Wie die Zeitung Göteborgs-Posten am Montag berichtete, soll BMW zu den Kaufinteressenten gehören und schon Einsicht in die Volvo-Geschäftsbücher genommen haben. Ein BMW-Sprecher wollte das nicht kommentieren. "An solchen Spekulationen beteiligen wir uns grundsätzlich nicht", sagte er.
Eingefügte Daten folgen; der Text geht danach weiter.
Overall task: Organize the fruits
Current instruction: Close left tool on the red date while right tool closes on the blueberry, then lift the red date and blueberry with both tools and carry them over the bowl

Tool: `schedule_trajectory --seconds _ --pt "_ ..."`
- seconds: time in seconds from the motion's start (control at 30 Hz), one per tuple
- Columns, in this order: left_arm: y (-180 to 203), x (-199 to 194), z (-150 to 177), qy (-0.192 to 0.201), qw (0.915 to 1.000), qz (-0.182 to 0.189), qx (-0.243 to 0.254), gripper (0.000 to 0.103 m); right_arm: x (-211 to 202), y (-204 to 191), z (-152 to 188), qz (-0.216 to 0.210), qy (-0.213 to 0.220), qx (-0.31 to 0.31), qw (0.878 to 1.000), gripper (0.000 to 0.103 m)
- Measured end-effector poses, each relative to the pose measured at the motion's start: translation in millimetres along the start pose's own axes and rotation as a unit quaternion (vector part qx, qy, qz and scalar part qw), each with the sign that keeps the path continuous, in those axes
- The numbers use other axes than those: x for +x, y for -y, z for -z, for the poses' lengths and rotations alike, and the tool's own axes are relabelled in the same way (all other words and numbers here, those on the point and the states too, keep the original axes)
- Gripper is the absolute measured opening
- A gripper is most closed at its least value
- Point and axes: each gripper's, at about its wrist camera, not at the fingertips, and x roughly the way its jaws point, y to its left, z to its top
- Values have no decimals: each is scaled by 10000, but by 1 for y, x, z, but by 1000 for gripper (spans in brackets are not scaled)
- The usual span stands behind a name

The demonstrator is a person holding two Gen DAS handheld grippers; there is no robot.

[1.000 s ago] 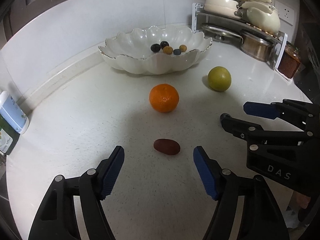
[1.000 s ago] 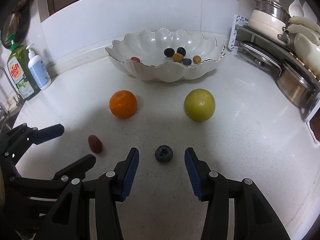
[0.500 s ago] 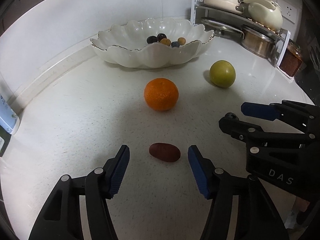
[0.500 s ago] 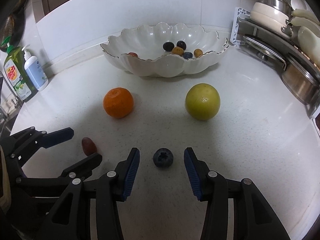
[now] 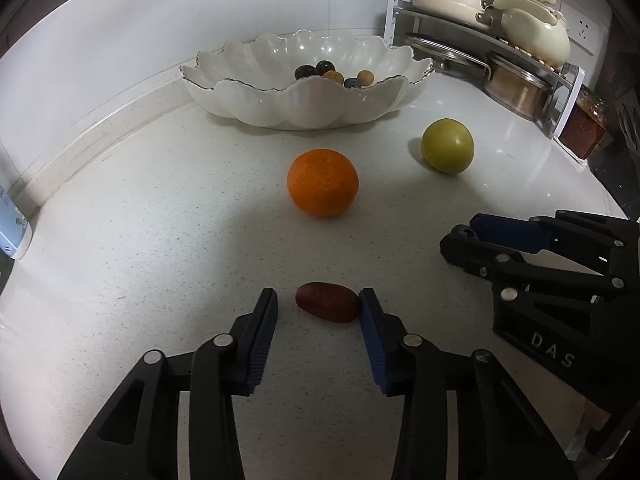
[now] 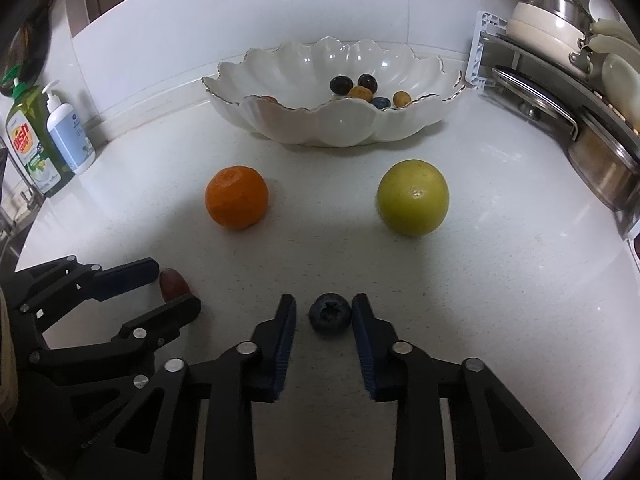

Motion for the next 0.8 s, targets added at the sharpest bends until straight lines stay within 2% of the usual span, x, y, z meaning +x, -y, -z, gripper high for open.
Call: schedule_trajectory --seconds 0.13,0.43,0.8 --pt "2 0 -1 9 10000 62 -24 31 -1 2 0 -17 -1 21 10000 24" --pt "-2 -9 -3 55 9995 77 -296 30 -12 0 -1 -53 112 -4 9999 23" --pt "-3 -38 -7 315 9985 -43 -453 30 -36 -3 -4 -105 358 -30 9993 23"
Göteborgs-Posten bezeichnete eine Übernahme von Volvo durch BMW allerdings selbst wegen zu geringer Synergie-Effekte als eher unwahrscheinlich. Als realistischerer Kandidat gilt der französisch-japanische Konzern Renault-Nissan. Das Blatt nannte auch einen Zusammenschluss mit der ebenfalls sehr erfolgreichen Lkw-Sparte von Volvo als denkbare Zukunftsvariante. Ford hatte die Pkw-Sparte von Volvo 1999 übernommen. Die Marke ist ein Bestandteil der Premium-Gruppe des Unternehmens, zu der auch Jaguar und Land Rover gehören.

Auch die Financial Times berichtete, Ford habe mehreren Kaufinteressenten schon detaillierte Auskünfte über die Lage bei Volvo zugestellt. Das schwedische Traditionsunternehmen hatte 1999 seine Lastwagen- und Bussparte als selbstständige Einheit behalten und die Personenwagensparte für 50 Milliarden Kronen, etwa 5,5 Milliarden Euro, an Ford verkauft.